The blunt fact is that for a brain-drain to have occurred there would have had to have been brainy types at the CIA in the first place, which is something that is subject to debate. The record of the agency in recent decades has, more often than not, been dotted by failures rather than successes, with 9/11 the most prominent example. Certainly the CIA has also been misused by presidents who want plausible deniabilty, though in the case of the Bush administration, which ran an entire secret prison system around the world and sanctioned torture, it became increasingly implausible.

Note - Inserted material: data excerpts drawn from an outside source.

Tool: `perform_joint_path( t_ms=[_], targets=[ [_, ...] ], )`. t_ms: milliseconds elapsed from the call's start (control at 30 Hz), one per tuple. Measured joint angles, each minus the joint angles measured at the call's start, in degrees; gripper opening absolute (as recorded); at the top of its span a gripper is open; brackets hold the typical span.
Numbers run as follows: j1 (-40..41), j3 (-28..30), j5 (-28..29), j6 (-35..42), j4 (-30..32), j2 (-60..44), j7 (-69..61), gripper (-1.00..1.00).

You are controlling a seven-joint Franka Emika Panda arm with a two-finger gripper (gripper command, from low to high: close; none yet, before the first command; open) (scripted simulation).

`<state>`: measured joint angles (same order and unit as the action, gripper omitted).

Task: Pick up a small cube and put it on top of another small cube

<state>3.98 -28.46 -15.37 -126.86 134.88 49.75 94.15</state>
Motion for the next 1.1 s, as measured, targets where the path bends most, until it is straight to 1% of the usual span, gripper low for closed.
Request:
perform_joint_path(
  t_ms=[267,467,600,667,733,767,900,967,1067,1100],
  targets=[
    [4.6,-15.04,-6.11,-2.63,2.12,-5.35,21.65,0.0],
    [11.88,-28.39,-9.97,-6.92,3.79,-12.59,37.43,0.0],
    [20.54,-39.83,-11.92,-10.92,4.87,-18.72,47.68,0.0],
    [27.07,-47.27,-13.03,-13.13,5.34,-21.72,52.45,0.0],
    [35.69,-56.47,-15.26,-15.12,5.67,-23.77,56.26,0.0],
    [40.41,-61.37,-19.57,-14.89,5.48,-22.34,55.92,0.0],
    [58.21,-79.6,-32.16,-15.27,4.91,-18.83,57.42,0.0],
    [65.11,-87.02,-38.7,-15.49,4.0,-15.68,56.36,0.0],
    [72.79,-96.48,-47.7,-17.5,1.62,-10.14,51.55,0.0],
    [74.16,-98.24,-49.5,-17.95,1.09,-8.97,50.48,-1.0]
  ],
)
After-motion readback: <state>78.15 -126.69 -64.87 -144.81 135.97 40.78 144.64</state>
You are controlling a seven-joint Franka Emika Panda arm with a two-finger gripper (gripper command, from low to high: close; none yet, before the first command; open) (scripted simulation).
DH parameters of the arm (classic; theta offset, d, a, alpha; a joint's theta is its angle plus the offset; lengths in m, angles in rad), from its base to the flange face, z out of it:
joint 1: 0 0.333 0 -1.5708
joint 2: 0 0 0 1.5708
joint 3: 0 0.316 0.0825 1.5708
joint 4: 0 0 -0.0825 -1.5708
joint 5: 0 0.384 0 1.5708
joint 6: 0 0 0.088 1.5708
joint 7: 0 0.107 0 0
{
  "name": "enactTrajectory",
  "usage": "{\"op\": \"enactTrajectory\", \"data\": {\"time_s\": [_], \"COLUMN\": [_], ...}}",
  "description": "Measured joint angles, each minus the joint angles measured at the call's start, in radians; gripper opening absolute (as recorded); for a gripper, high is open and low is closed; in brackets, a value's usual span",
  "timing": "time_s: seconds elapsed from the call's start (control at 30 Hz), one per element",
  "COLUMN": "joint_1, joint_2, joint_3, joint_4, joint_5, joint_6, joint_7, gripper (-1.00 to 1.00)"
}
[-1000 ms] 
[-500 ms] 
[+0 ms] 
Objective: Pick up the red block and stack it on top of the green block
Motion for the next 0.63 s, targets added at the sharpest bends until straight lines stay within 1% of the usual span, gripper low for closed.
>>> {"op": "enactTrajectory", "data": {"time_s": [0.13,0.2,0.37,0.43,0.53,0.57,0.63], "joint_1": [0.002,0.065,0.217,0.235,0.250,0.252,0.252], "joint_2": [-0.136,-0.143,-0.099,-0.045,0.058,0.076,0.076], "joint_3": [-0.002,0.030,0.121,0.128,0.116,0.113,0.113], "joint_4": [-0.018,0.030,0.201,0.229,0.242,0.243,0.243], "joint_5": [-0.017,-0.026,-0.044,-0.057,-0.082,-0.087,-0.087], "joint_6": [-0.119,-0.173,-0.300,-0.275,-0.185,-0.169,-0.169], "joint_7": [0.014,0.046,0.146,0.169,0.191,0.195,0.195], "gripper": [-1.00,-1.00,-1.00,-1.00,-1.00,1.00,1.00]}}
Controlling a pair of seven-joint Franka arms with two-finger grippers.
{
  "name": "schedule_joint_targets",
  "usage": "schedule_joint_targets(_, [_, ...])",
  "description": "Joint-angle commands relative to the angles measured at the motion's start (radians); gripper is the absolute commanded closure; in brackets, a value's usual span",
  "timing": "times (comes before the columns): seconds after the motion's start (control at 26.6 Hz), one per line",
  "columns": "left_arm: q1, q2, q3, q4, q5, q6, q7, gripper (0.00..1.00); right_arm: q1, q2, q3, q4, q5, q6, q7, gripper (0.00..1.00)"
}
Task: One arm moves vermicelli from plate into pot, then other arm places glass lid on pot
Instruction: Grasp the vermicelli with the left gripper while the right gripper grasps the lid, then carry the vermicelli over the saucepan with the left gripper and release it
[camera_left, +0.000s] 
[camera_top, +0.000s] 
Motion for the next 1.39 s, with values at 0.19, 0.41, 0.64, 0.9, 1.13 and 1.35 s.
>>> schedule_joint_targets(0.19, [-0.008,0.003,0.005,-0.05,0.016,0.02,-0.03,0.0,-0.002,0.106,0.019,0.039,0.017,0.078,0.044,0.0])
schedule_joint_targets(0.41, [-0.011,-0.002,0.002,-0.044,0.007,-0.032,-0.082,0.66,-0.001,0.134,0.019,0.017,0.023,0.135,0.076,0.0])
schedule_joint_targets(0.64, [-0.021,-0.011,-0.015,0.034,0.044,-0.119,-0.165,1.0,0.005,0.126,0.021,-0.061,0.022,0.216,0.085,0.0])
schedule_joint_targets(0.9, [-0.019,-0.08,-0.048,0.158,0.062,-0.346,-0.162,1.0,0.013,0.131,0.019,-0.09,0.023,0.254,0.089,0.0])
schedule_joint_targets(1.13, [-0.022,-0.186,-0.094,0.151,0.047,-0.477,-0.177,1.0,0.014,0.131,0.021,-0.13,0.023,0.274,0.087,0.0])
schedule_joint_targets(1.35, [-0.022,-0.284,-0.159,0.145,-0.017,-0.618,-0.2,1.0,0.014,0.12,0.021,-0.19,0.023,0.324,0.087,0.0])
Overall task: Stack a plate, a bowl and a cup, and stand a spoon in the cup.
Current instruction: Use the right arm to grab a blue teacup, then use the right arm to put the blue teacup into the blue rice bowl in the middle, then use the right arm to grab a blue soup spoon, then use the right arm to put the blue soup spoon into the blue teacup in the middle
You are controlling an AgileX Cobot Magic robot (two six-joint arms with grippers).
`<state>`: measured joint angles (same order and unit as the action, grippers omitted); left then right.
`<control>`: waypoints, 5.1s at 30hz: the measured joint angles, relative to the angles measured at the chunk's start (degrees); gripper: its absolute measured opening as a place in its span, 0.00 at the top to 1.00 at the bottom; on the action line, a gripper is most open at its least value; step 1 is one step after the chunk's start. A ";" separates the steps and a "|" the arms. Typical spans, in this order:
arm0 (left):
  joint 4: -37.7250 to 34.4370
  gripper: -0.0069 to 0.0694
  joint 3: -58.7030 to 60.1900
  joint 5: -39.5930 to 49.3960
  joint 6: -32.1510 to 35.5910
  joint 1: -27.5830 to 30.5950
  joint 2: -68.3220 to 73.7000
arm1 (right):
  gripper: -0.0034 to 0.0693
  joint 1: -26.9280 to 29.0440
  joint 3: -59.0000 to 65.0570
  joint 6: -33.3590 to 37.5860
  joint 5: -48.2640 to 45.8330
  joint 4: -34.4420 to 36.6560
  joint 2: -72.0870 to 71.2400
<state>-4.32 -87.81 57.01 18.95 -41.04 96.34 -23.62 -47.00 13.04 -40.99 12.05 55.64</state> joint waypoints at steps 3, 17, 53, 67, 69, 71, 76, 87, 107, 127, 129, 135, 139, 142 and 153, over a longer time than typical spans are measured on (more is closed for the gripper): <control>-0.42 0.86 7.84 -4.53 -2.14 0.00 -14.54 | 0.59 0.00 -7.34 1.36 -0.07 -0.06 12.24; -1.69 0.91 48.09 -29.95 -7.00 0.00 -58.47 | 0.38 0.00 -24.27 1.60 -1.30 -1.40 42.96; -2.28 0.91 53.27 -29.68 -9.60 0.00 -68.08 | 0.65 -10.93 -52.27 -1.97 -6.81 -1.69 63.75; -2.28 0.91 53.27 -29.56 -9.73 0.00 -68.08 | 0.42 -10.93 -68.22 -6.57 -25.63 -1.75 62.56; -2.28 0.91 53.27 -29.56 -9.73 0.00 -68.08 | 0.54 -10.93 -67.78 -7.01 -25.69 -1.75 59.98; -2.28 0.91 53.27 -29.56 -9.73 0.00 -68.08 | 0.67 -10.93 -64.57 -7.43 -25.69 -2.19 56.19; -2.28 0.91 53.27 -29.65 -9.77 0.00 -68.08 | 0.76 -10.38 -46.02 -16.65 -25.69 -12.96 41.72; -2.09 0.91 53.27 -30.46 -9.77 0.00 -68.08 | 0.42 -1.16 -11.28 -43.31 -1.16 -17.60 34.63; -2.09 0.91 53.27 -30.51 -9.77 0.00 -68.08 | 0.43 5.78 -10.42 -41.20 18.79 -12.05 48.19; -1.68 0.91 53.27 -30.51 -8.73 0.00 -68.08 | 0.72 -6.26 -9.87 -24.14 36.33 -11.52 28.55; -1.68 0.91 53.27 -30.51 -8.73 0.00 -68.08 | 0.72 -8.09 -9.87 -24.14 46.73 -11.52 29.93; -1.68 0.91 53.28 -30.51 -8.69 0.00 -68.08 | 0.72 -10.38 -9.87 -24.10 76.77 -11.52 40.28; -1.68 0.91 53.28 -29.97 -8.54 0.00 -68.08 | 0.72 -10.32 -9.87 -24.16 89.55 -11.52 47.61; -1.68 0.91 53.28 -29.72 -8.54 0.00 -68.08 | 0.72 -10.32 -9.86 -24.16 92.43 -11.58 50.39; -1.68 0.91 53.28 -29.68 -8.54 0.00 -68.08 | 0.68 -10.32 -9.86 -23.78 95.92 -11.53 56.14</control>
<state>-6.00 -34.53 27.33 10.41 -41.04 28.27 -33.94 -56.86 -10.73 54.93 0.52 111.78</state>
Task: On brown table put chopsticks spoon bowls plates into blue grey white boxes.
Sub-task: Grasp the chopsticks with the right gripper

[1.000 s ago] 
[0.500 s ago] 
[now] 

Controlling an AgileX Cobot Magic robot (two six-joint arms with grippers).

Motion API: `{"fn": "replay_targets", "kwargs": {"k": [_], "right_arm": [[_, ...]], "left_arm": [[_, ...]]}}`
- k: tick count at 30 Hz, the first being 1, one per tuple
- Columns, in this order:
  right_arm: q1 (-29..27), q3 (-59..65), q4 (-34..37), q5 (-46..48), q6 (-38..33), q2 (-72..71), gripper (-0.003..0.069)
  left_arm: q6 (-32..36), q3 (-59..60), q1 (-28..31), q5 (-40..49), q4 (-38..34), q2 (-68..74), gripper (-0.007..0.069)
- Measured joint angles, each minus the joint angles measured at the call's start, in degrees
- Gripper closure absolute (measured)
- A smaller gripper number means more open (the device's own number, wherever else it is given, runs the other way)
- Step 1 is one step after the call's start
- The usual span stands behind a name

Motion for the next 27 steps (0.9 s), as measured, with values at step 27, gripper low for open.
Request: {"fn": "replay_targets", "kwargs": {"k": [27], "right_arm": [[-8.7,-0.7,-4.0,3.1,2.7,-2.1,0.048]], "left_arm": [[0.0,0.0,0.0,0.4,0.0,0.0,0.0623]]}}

What former CIA officials do possess, as the Post observes, is the ability to guide defense contractors through the thicket of congressional committees. What's more, the CIA also now relies upon its former employees. Richard "Hollis" Helms, a veteran former CIA employee, is apparently the pioneer of working for the CIA itself as a contractor:

 

“Hollis is brilliant; he realized there was a huge market out there to exploit. He printed money for a while — hired tons of CIA staffers and doubled their salary. He was the first agency guy to figure it all out,” said one former chief of station, the term for the top CIA officer at a U.S. embassy. “You would see people leave the CIA on a Friday and come back on Monday in the same job but working for Abraxas.”

 

Once upon a time the CIA recruited mostly at Yale University, a tale told by Robin Winks in Cloak and Gown. Now the old ethos of service to the nation for its own sake has changed. The CIA appears to have become a much more mercenary outfit. It hasn't corrupted Washington, but been corrupted by it.

So it's not that the CIA's managers are doing something unusual or reprehensible. Essentially, it's a sign of how corrosive America's approach to foreign affairs has become. The government has turned into a giant welfare agency for its former officials. The problem isn't the CIA. It's that a sprawling intelligence empire, so vast that no one can truly oversee it, has become a piggy bank for its employees.